Roland Barthes draws a distinction between the universal practice of adornment and what we call fashion. Fashion is not only clothes and accessories, it is also a language that harmonizes with a time and place. Along with the obvious reasons clothing was invented—“as protection against harsh weather, out of modesty for hiding nudity, and for ornamentation to get noticed”—Barthes says that fashion serves another essential function: storytelling. Wearing a particular item of clothing, writes Barthes, is “an act of signification and therefore a profoundly social act.” 

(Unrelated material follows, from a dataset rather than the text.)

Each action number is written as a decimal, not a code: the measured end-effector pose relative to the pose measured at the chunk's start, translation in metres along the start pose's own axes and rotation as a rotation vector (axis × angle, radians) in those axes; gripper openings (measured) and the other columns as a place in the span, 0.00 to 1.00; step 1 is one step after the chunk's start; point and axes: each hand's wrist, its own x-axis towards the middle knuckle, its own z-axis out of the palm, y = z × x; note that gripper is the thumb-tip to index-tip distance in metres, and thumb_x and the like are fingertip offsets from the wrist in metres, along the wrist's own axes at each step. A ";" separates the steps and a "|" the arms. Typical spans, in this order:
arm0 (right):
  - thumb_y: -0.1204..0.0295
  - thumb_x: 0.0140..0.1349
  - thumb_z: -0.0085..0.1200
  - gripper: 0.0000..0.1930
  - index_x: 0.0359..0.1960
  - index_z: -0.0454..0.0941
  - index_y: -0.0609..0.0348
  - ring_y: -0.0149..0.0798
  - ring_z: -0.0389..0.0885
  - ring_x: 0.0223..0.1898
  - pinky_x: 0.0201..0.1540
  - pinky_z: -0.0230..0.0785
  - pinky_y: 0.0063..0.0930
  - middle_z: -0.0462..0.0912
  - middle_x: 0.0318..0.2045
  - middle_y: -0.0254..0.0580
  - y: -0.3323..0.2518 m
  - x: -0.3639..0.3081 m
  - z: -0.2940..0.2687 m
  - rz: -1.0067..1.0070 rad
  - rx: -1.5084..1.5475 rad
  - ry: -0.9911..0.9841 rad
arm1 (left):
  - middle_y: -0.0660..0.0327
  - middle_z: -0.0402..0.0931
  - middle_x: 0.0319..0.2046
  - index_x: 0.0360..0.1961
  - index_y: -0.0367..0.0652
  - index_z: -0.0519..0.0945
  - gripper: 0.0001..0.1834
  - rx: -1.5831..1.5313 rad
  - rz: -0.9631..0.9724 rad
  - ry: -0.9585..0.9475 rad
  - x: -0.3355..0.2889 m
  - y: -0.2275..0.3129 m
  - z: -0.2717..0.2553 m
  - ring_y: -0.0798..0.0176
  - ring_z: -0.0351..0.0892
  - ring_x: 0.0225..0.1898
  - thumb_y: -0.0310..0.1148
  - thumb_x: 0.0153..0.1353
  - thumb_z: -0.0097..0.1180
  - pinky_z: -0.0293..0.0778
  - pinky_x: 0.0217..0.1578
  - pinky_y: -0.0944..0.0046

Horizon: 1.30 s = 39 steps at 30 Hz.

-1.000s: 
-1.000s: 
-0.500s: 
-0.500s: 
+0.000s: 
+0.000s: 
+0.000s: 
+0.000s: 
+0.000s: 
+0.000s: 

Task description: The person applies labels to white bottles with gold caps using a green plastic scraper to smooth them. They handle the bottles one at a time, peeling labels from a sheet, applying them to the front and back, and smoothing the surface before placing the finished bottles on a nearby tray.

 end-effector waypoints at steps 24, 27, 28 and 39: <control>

For the early medieval period, clothes were statements of function and position. Stability and outwardly legible rank were important above all else; one dressed according to one’s station. The rigidness of this system stands in contrast to modern notions of fashion, which emphasize aspiration and fluidity—whether this is a countess deciding to dress like a queen or a suburban American teenager like a sophisticated Parisian. 

The Crusades (1095–1291) were one of the earliest disruptions in the medieval world’s codes of appearance. In 1091 Pope Urban II declared that it was urgent to restore Christian control of the Holy Land. Religious enthusiasts set off to conquer; when they arrived in the Levant, they encountered the refinement of the Islamic courts, a developed consumer society, and well-dressed Muslim armies. While we think of the medieval period as a time of violent conflict between Islam and Christianity, and assume this animosity left little room for cultural exchange, there is also a story of artistic dialogue across geographical, political, and cultural boundaries. Viewed through the lens of clothes, the history of this period is marked by concord and cooperation, and stands in contrast to the military clashes of the Crusades. 

Battista Sforza and Federico da Montefeltro, by Piero della Francesca, c. 1472. © Nicolo Orsi Battaglini / Art Resource, NY.

Travelers to the Holy Land encountered a new universe of fabrics and clothing—and returned home with powerful new desires. Exchange between the courts of the Latin West and Muslim caliphates eventually led to a revolution in aristocratic dress, with French courtly ladies deriving identity and recognition from the lavish silks of Baghdad, Constantinople, Alexandria, and Damascus. 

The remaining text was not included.